Ich mag das Sauerland, die Berge, die Wälder, die Ausblicke. Und im Herbst ist es dort doppelt schön. Die Färbung der Laubwälder, die dunklen Tannenwälder, durchleuchtet von der Herbstsonne -  so hatte ich es mir vorgestellt. So hatte ich es in früheren Laufberichten gelesen. So wollte ich es haben.

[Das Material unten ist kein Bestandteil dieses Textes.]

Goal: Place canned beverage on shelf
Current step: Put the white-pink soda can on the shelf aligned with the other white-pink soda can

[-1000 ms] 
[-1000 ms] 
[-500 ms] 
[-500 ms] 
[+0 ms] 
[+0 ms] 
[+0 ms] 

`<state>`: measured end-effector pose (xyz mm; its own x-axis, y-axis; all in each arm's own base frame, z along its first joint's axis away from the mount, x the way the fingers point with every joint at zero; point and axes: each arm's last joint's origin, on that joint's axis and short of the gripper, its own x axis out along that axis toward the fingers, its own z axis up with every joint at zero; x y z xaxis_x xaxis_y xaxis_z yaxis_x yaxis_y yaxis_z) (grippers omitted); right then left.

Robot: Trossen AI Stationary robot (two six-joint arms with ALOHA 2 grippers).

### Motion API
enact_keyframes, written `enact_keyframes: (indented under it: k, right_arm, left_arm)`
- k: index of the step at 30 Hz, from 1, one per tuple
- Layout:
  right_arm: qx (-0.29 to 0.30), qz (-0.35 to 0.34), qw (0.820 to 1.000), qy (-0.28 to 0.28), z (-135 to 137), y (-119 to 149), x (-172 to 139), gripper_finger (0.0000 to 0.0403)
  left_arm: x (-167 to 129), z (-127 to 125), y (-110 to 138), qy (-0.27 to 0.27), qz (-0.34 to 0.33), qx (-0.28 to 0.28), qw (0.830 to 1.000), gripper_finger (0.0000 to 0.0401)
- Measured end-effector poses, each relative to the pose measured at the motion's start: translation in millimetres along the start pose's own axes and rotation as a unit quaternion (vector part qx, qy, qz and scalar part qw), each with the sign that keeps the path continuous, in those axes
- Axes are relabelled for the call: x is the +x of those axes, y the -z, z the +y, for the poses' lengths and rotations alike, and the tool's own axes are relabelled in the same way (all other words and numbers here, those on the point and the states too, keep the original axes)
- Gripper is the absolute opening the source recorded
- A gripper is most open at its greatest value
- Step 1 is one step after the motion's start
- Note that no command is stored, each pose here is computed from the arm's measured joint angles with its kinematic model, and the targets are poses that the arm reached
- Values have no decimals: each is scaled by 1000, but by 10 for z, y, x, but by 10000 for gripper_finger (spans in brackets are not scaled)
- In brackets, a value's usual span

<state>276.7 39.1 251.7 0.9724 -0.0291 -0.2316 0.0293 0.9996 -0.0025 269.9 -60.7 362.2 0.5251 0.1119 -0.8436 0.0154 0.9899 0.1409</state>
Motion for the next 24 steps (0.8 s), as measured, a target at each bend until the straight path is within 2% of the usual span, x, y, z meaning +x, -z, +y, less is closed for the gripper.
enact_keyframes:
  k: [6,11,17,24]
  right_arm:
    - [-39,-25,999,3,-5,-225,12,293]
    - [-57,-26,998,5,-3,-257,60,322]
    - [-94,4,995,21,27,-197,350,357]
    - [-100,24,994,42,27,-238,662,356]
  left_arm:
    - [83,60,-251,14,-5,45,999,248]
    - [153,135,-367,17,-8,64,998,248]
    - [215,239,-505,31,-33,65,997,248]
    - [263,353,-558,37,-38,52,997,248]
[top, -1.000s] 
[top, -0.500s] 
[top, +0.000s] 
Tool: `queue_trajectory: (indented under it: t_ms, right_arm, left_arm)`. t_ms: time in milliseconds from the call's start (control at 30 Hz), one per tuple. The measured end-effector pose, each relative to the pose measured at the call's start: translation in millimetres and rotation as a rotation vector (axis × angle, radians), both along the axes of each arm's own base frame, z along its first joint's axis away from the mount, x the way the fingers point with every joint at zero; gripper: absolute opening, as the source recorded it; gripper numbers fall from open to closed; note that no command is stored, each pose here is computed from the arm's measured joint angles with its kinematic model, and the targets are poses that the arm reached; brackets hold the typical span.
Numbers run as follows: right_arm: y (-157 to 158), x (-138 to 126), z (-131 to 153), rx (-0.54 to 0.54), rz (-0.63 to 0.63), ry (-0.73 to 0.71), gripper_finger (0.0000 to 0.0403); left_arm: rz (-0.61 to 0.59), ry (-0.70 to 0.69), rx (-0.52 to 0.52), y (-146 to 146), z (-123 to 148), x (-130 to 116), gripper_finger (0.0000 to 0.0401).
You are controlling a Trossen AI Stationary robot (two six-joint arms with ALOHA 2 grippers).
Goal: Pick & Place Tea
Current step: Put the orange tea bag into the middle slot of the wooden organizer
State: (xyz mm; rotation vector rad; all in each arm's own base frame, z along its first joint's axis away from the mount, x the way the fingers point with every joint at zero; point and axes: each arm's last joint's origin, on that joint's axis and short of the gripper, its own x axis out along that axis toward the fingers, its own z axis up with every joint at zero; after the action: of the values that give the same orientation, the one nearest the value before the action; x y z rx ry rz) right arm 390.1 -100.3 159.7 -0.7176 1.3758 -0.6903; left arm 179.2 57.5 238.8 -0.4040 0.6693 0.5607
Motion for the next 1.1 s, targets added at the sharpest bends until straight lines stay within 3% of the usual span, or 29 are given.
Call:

Und der Streckenverlauf liest sich schon auf der Internetseite des Veranstalters sehr anregend. Erst kurz durch das Dorf Fleckenberg, dann zum Einlaufen einige Kilometer am Waldrand entlang. Wir passieren das erste der zahlreichen Sägewerke an der Strecke. Denn das Sauerland steht neben Tourismus auch für Holzwirtschaft. Bald überholt mich Christoph, den ich zuletzt bei der Brocken-Challenge traf. Christoph läuft wie üblich mit seiner Hündin Moya. Heute außerdem mit rotem Königsmantel, Krone und Zepter und von zwei  „Lakaien“ begleitet. Grund: Christoph läuft heute seinen 100sten Marathon und wird am Ende der Siegerehrung in den 100MCC-Klub aufgenommen.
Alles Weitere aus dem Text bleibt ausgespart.